YOUR TASK:
From the records below, copy out exactly the lines from the one containing "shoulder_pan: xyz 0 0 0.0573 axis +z" to the one containing "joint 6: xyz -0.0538", both included. Add nothing else.

DATA PROVIDED:
*** Begin section ***
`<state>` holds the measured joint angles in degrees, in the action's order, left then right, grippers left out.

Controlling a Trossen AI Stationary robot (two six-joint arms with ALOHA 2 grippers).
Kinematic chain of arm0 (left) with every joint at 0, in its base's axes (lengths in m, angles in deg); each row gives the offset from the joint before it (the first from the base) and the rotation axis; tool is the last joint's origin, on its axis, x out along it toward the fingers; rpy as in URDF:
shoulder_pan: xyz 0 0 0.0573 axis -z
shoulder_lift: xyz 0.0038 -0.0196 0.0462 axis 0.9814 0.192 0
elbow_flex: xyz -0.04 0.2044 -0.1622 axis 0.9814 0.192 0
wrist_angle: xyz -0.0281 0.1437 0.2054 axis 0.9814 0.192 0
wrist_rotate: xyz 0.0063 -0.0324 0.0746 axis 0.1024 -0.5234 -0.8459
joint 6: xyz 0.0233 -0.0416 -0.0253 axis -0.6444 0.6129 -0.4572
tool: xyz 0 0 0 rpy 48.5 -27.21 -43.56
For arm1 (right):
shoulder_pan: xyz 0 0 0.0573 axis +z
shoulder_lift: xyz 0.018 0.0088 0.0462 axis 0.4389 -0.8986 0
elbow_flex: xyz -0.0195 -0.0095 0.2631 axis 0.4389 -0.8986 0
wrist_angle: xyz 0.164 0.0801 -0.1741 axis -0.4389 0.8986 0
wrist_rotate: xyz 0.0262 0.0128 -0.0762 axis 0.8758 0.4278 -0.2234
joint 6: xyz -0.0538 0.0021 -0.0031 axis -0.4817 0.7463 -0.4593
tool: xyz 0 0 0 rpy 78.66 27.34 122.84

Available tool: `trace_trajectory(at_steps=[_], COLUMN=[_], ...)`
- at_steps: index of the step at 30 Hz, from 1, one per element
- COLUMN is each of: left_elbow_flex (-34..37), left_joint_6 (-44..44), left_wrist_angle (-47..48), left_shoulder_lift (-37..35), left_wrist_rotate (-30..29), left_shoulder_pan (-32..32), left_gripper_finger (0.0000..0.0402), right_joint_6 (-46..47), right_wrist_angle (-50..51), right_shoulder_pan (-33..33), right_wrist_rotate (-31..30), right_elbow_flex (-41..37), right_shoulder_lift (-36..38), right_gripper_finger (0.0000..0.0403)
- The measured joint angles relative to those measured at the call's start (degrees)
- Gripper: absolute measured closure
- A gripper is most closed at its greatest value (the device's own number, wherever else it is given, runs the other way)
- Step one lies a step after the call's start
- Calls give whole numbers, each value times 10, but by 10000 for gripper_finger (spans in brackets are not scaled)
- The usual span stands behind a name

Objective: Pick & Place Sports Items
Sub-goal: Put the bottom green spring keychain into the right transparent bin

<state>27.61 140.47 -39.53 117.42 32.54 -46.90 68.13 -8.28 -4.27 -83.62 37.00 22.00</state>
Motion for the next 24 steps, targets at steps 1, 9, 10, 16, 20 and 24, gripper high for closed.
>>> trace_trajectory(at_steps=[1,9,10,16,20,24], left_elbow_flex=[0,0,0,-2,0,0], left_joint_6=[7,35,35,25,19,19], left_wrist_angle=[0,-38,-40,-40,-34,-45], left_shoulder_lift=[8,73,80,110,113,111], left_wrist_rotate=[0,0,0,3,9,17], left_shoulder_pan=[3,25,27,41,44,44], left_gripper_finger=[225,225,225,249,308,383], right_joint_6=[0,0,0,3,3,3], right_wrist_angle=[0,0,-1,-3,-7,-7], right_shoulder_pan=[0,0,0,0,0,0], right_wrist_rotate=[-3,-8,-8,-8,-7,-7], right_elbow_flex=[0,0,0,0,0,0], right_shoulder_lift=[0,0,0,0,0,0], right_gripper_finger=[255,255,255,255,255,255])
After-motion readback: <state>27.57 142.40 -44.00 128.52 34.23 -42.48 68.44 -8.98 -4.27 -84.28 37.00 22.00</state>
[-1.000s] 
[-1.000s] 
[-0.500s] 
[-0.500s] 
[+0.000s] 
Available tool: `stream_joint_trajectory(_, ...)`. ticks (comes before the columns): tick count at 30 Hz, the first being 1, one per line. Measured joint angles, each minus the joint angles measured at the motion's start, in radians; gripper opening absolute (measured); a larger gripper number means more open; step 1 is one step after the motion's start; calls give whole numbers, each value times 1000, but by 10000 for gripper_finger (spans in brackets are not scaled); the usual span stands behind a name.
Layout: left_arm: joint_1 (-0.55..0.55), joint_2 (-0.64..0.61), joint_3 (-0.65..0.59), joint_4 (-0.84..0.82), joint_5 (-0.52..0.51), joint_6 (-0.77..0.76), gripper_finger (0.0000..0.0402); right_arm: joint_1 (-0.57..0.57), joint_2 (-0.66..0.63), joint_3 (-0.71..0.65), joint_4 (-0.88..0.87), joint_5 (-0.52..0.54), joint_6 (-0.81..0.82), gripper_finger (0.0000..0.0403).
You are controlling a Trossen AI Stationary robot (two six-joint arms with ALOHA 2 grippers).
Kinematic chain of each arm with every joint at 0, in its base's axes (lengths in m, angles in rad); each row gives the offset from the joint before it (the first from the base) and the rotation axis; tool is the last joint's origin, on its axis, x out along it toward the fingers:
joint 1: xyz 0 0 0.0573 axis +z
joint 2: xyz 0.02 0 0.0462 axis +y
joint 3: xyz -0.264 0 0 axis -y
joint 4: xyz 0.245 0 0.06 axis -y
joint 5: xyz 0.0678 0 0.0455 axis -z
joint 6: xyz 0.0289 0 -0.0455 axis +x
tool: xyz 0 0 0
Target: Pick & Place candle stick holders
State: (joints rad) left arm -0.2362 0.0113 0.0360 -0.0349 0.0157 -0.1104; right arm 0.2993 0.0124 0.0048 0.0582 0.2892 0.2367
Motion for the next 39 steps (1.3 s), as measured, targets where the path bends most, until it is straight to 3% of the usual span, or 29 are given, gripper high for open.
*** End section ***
OUTPUT:
shoulder_pan: xyz 0 0 0.0573 axis +z
shoulder_lift: xyz 0.018 0.0088 0.0462 axis 0.4389 -0.8986 0
elbow_flex: xyz -0.0195 -0.0095 0.2631 axis 0.4389 -0.8986 0
wrist_angle: xyz 0.164 0.0801 -0.1741 axis -0.4389 0.8986 0
wrist_rotate: xyz 0.0262 0.0128 -0.0762 axis 0.8758 0.4278 -0.2234
joint 6: xyz -0.0538 0.0021 -0.0031 axis -0.4817 0.7463 -0.4593

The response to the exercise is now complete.